» **WORK INSTRUCTION**
Return each line of the listing in which the word "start" appears.

» **GIVEN INFORMATION**
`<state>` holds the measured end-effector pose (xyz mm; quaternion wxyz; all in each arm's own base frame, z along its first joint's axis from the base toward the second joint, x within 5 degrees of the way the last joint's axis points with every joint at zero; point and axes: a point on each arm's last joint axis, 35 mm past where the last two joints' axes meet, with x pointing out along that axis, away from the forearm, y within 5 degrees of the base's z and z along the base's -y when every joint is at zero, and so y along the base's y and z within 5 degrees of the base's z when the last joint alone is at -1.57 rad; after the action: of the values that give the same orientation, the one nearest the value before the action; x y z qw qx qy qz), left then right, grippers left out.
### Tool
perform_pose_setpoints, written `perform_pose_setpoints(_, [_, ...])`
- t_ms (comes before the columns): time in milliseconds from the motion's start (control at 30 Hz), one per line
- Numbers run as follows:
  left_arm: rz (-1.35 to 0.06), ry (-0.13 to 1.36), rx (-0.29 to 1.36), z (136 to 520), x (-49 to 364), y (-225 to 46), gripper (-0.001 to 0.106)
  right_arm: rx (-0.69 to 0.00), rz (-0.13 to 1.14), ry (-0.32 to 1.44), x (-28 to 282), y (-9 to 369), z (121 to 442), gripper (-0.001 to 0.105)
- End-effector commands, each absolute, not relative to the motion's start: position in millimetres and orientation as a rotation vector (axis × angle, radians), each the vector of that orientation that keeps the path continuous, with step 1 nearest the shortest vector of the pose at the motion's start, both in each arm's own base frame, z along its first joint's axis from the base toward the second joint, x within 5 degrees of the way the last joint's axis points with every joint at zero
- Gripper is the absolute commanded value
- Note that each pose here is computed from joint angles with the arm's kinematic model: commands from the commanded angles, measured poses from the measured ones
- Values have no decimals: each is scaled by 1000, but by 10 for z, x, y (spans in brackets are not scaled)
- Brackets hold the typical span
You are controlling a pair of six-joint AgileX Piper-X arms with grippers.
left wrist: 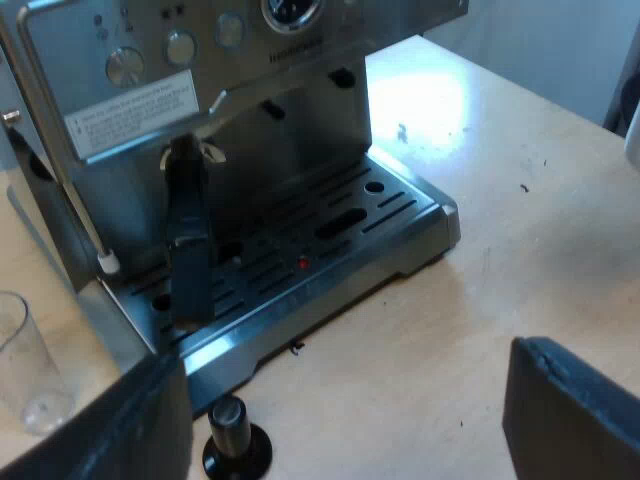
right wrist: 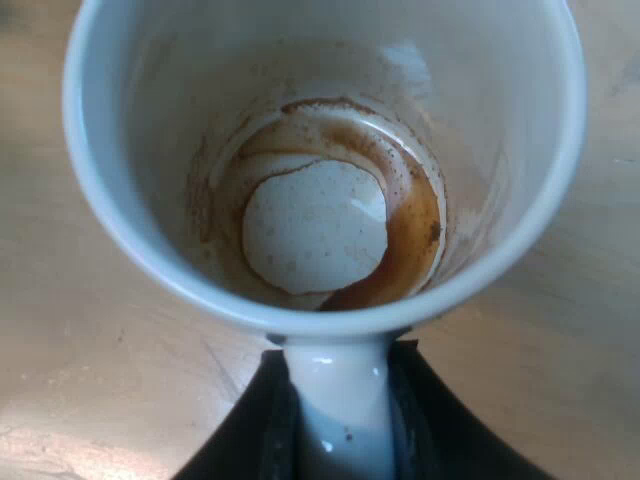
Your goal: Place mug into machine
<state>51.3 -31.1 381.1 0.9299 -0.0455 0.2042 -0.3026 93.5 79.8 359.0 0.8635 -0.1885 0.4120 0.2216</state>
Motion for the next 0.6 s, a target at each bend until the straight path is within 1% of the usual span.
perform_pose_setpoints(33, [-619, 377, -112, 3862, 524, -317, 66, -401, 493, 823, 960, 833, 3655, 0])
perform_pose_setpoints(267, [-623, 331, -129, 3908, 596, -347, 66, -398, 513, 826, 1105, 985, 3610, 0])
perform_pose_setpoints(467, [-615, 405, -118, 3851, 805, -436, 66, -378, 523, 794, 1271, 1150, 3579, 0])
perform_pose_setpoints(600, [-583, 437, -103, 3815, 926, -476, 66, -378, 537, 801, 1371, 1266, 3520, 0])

» **ANSWER FOR THIS EXERCISE**
- t_ms (comes before the columns): time in milliseconds from the motion's start (control at 30 Hz), one per line
- End-effector commands, each absolute, not relative to the motion's start: position in millimetres and orientation as a rotation vector (axis × angle, radians), each the vector of that orientation that keeps the path continuous, with step 1 nearest the shortest vector of the pose at the motion's start, both in each arm's own base frame, z along its first joint's axis from the base toward the second joint, x within 5 degrees of the way the last joint's axis points with every joint at zero

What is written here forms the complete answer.